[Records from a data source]
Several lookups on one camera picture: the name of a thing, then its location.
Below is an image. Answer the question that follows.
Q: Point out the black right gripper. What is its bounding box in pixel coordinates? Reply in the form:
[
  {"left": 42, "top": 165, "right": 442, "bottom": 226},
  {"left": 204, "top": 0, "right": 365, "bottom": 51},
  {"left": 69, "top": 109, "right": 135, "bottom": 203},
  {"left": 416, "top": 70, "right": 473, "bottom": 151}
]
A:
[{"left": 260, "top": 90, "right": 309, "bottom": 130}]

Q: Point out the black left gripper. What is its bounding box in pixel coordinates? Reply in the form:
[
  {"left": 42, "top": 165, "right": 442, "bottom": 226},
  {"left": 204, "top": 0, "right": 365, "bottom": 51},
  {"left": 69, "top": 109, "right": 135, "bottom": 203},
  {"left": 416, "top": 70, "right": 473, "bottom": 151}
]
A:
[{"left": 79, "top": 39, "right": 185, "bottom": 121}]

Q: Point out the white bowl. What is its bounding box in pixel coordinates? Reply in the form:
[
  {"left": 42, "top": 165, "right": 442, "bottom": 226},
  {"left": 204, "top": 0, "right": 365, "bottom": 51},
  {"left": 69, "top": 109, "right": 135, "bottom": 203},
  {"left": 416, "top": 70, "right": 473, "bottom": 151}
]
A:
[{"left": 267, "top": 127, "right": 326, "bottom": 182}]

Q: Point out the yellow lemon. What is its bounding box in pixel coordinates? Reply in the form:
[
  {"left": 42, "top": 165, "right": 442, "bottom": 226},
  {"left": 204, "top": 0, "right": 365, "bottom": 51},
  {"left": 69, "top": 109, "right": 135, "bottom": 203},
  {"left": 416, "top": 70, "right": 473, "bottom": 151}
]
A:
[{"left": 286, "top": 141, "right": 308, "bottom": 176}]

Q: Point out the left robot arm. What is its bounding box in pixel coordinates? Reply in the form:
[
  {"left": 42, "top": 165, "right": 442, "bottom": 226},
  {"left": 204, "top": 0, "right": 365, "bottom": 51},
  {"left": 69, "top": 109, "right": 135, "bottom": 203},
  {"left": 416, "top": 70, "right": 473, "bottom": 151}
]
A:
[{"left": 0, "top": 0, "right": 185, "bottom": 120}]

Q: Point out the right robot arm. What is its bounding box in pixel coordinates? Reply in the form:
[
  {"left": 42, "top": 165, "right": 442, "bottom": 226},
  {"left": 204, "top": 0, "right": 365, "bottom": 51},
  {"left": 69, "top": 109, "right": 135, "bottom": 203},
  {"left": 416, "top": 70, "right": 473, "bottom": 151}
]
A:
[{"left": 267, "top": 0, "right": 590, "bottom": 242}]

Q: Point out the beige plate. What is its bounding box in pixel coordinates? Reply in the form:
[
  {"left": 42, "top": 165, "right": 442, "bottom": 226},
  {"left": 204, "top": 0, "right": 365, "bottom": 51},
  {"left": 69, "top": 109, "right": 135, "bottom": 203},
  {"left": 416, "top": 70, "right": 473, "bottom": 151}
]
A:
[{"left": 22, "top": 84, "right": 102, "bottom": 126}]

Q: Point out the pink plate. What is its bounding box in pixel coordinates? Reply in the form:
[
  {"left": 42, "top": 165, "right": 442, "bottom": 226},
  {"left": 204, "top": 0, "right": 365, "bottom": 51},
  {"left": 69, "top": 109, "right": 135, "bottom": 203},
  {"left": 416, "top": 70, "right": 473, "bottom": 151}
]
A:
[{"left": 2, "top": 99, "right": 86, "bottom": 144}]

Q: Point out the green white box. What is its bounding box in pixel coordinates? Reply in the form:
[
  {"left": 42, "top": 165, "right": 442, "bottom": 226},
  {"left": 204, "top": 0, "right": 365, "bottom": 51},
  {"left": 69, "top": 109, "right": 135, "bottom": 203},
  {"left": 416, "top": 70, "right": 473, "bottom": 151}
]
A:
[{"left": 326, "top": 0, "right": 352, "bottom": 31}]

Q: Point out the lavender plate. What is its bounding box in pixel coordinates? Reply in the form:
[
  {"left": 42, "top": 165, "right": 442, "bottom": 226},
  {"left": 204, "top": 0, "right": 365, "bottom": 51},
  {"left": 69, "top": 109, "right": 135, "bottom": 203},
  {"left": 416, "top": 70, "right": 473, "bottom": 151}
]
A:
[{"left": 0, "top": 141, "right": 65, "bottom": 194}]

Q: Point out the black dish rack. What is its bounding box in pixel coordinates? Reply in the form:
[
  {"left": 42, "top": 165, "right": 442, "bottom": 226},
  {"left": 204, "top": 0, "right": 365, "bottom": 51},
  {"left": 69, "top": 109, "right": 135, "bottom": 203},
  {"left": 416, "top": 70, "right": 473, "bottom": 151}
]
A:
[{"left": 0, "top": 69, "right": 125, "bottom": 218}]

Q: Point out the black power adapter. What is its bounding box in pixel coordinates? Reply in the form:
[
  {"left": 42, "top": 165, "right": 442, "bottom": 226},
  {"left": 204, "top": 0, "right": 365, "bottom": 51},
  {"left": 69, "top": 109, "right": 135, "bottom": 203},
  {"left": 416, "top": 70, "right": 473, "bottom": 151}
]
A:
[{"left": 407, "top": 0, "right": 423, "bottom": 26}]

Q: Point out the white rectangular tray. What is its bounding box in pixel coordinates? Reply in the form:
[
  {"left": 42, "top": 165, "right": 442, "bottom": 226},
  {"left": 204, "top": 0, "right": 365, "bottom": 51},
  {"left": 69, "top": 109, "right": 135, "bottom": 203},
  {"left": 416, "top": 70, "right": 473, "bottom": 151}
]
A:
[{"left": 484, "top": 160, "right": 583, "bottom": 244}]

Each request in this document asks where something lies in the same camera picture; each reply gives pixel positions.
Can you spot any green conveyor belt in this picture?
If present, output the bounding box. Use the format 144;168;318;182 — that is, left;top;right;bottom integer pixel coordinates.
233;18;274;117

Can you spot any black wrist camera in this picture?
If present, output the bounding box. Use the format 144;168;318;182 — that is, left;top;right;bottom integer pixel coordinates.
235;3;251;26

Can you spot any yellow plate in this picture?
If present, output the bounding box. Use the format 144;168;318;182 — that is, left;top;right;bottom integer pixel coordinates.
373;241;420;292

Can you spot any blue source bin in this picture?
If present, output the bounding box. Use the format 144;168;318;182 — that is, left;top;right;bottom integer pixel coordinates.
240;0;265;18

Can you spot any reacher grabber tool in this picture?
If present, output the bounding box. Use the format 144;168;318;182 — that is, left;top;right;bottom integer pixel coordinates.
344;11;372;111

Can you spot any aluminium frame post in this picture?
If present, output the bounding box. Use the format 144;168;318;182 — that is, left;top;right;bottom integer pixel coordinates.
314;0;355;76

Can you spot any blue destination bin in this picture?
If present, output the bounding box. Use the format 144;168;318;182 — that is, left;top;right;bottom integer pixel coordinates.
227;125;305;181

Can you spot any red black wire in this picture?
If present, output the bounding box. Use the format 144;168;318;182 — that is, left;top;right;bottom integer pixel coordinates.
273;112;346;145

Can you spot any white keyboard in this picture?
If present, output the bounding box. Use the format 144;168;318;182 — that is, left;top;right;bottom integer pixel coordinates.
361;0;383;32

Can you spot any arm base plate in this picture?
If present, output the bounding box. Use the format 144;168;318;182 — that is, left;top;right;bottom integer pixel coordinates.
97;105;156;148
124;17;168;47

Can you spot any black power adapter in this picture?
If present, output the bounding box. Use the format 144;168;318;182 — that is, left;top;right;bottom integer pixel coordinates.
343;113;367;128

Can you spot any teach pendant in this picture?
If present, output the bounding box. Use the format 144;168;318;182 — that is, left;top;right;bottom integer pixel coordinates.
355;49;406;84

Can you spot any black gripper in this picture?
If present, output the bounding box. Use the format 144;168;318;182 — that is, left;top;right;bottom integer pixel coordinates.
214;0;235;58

__Exercise__.
Check each line above for the word "robot". Then state how many lines contain it, and nothing more.

__Problem solution__.
2